Misc: Bugger! Researching, or not...

Atmospheric image of Churchill AVRE deploying its bridge.

Hmmm!? Having been putting quite a bit of effort into building hinges for the SBG (small box girder) bridge on my Matchbox Churchill AVRE kit I decided I'd do a bit of research on the subject. I'm wishing I had done so before embarking on this aspect of the model now.

An odd but interesting image.*

It turns out that I can find no documentary evidence at all of this particular Churchill AVRE variant being a folding or 'scissor' type bridge. Indeed, in the Tank Chat video by David Fletcher for the Bovington tank museum he makes the point that skippers of vessels transporting these mechanical monsters disliked them precisely because the bridge acted like a sail, interfering with their ability to control the boats navigation.

In country road traffic.

And all the photographs or very brief clips of film I've seen (the latter hard to find and usually embedded within longer YouTube videos) show the bridge as one long object. Unfortunately for me I'd assumed, from the construction - two more or less identical mirror image halves - and possibly from vague memories of images of the Valentine tank-based scissor type bridgelayer, that the enormous bridge would, logically and obviously, fold away. Well, it seems not.

What a whopper!

Loaded on a transport, along with a fascine carrying AVRE.

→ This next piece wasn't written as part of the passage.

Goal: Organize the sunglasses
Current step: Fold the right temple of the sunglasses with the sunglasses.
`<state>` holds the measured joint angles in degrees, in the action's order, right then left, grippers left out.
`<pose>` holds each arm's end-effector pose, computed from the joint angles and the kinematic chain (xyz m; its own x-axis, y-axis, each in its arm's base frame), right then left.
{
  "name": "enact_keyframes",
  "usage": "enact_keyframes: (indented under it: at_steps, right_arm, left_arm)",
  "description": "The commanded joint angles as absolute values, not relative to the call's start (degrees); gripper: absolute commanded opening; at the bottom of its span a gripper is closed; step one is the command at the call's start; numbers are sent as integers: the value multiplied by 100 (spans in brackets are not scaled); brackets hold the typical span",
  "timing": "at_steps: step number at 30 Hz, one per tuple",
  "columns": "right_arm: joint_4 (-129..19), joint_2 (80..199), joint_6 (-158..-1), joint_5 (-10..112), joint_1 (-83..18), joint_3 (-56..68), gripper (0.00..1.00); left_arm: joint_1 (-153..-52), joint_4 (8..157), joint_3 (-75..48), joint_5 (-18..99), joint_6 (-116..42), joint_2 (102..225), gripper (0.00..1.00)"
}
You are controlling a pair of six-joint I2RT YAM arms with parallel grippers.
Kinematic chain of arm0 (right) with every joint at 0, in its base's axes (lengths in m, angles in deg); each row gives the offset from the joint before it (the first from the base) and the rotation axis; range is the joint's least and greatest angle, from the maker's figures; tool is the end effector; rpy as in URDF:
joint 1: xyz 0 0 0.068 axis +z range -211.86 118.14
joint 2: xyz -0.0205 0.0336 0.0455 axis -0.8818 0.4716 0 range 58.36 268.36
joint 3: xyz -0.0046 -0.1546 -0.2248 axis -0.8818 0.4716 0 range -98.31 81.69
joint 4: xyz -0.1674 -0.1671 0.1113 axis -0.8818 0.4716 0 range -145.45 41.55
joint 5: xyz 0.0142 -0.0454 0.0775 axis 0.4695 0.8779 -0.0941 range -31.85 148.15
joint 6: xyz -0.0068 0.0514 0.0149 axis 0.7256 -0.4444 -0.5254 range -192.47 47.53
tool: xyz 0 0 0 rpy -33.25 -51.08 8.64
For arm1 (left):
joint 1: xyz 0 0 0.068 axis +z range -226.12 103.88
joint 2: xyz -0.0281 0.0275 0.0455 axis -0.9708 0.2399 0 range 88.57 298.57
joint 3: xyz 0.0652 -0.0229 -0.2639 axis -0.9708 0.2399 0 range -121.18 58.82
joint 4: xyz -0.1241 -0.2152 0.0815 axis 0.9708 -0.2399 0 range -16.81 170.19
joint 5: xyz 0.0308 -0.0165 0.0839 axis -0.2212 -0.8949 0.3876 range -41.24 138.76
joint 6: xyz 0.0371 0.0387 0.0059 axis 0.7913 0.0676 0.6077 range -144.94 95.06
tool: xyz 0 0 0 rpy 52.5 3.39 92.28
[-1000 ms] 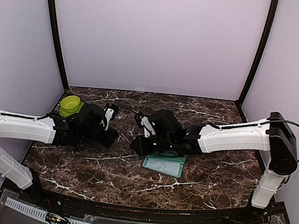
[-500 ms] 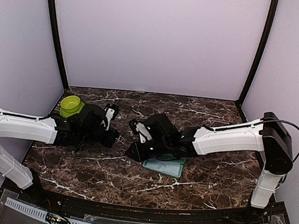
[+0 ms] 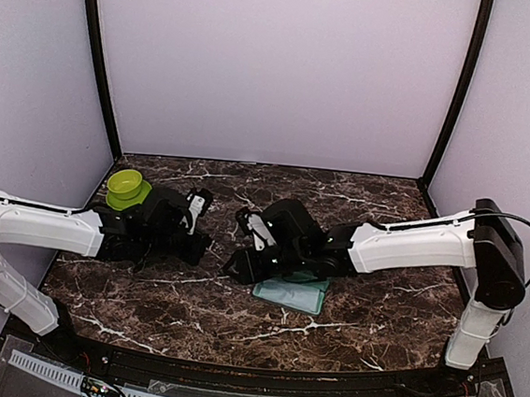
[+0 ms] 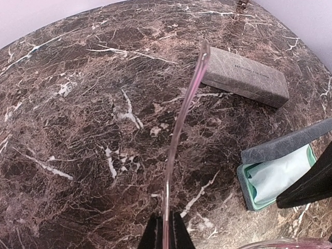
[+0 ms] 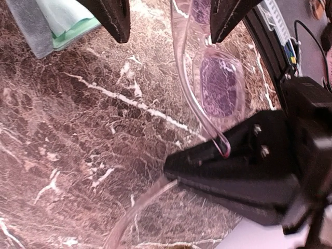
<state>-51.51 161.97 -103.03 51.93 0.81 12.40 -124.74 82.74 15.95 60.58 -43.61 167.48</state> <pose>0.1821 0.3607 0.2138 -0.7137 -0.2800 -0.6420 -0.6495 0.6077 0.4570 0.1994 -0.2152 0.2168 -0.5446 0.1441 -0.8263 0.4720 0.8670 -0.1599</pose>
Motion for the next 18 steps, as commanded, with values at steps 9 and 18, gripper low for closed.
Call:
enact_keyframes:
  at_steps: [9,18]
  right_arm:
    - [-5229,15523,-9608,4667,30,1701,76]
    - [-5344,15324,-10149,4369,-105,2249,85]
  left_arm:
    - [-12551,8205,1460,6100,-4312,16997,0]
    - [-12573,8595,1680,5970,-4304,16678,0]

Having said all this, I did find one or two sources of information hinting that either they could/did fold, or that there were some variants that might've done so. Witness the two images below. The first of these is an illustration, however, not a contemporary wartime photo. I don't know what the provenance of this is, or its basis in fact, if any. And then below that there's an example of a model built in that basis. Note that both have extra elelemrnts on the furthest part of the bridge. These look a bit spurious or dubious, as then look like the get in the way of deployment. 

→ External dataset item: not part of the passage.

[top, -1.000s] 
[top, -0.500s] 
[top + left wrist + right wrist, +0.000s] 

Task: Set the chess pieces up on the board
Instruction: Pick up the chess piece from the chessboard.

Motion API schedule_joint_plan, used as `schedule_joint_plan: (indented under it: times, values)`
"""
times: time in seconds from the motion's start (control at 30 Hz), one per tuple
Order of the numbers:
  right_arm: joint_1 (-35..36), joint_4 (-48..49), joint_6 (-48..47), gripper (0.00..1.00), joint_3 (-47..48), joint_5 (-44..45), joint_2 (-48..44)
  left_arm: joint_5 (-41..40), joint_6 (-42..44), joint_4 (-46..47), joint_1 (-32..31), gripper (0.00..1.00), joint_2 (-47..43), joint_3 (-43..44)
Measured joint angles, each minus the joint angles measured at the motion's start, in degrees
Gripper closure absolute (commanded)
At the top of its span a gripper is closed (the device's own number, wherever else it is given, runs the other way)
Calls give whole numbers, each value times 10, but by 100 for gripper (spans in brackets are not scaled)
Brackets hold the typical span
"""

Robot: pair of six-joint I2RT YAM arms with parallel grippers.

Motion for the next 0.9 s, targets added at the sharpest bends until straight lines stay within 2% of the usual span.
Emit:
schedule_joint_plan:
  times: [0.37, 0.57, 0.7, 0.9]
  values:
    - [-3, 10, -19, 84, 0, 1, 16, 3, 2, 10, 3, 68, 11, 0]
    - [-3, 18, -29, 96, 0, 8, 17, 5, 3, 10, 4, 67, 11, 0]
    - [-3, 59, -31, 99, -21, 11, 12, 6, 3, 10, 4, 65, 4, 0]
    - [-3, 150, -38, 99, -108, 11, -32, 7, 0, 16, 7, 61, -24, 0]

What info is this illustration based on?

Likewise this model/diorama?

I reckon I'll post about this on some other fora, and see if I can get some input on this issue, and hopefully clarify it. As mentioned above, I may have seen image at some point, such as that directly below, of a Valentine 'scissor' type bridgelayer. And perhaps subconscious memories of this prompted my assumption that the Churchill AVRE bridgelayer would deploy in the same manner? 

A Valentine bridgelayer deploying its scissor type folding bridge.

But not so the Churchill.

But without exception the wartime photos of the Churchill AVRE bridgelayer show the bridge as if it doesn't hinge in the centre. I'm surprised, as this makes it very front-heavy, unwieldy, and no doubt tricky to manoeuvre. Imagine trying to negotiate combat damaged towns with that enormous thing on the front! And one suspects that destroyed river crossings would, as often as not, be found in built up areas.

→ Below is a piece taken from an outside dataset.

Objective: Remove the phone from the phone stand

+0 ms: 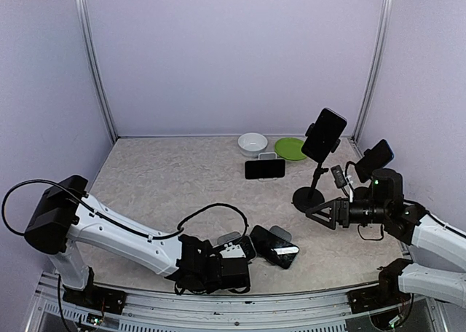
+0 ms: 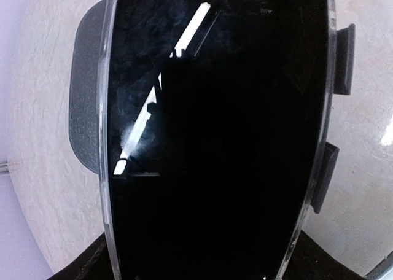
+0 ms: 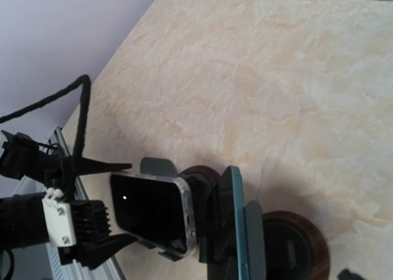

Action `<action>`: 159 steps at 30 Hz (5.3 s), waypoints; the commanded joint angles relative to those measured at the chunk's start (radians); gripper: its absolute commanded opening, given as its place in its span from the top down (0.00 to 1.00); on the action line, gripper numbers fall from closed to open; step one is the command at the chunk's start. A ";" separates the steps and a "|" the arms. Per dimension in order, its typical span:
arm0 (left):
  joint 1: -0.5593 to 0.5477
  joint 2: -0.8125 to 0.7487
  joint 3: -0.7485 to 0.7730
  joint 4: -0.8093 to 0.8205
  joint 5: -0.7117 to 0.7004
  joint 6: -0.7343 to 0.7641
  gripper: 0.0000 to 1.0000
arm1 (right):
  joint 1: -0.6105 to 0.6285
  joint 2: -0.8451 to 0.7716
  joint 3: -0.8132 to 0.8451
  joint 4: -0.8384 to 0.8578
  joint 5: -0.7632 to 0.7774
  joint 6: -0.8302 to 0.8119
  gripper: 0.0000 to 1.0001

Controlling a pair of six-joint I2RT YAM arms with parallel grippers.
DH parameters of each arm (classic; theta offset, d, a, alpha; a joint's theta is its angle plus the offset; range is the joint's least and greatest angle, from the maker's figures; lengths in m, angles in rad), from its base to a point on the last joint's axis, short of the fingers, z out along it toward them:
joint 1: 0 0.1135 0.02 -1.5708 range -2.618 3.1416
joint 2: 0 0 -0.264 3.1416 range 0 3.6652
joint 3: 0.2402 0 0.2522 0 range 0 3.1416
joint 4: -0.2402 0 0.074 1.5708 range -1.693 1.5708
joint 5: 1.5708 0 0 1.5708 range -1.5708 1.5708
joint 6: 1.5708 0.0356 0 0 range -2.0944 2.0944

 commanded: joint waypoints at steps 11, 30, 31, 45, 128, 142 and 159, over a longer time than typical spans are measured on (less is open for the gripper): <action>0.007 -0.150 -0.055 -0.002 -0.190 0.121 0.37 | 0.037 0.082 0.078 0.062 -0.030 -0.024 0.00; -0.101 -0.583 -0.293 0.327 -0.246 0.681 0.50 | 0.203 0.367 0.331 0.010 -0.190 -0.111 0.05; -0.110 -0.597 -0.298 0.333 -0.247 0.702 0.51 | 0.221 0.384 0.347 0.007 -0.201 -0.113 0.05; -0.222 -0.614 -0.311 0.390 -0.238 0.849 0.54 | 0.498 0.668 0.594 -0.217 -0.161 -0.249 0.18; 0.783 -0.592 -0.320 1.109 0.667 -0.610 0.01 | 0.599 1.007 0.951 0.523 0.704 -0.266 1.00; 0.792 -0.567 -0.298 1.107 0.625 -0.621 0.24 | 0.633 1.033 0.961 0.514 0.720 -0.290 1.00; 0.973 -0.554 -0.160 0.657 0.704 -0.320 0.51 | 0.610 0.970 0.878 0.525 0.548 -0.288 0.16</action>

The fascine and bridge-laying Churchill AVREs often operated in tandem.

This photo shows how huge and cumbersome an attachment the bridge was.

For now I reckon I'll have to set aside the build, until such time as I resolve this issue to my own satisfaction. I'm guessing I'll wind up building it in line with the historical evidence. In which case I could proceed right away. But part of me hopes that a folding version might have existed, and I'd certainly love to successfully build such a type, as I've enjoyed trying to scratch-build the bridge with working hinges. 

The frustrating thing with this is that I've been trying to improve on my tendency to leave projects unfinished, and see them through to completion. And this discovery kind of temporarily derails that process. At least in respect of this build. But I guess it also means I can either return to older projects and get them done, or embark on something new.


  1. Fascinating bunch of posts.. found this page interesting .. fairly certain the bridge didn't scissor.. but you now have the option to model a towing bogey!

    1. Thanks for the feedback and the link, Steve. Glad you're enjoying these posts :-)

  2. Agreed! Amazing and hard to fathom that the entire piece was so, as you say, cumbersome.

    Best Regards,


  3. Ouch! I completely understand your error and it does look like a wrong assumption. From all those photos and the circumstances of each it seems evident that they did not fold.An interesting journey all the same.

    1. I've wound up completing my hinges anyway. Although once the model's constructed it'll probably wind up (poor pulley joke fully intended) fully extended as per real-life... hey-ho!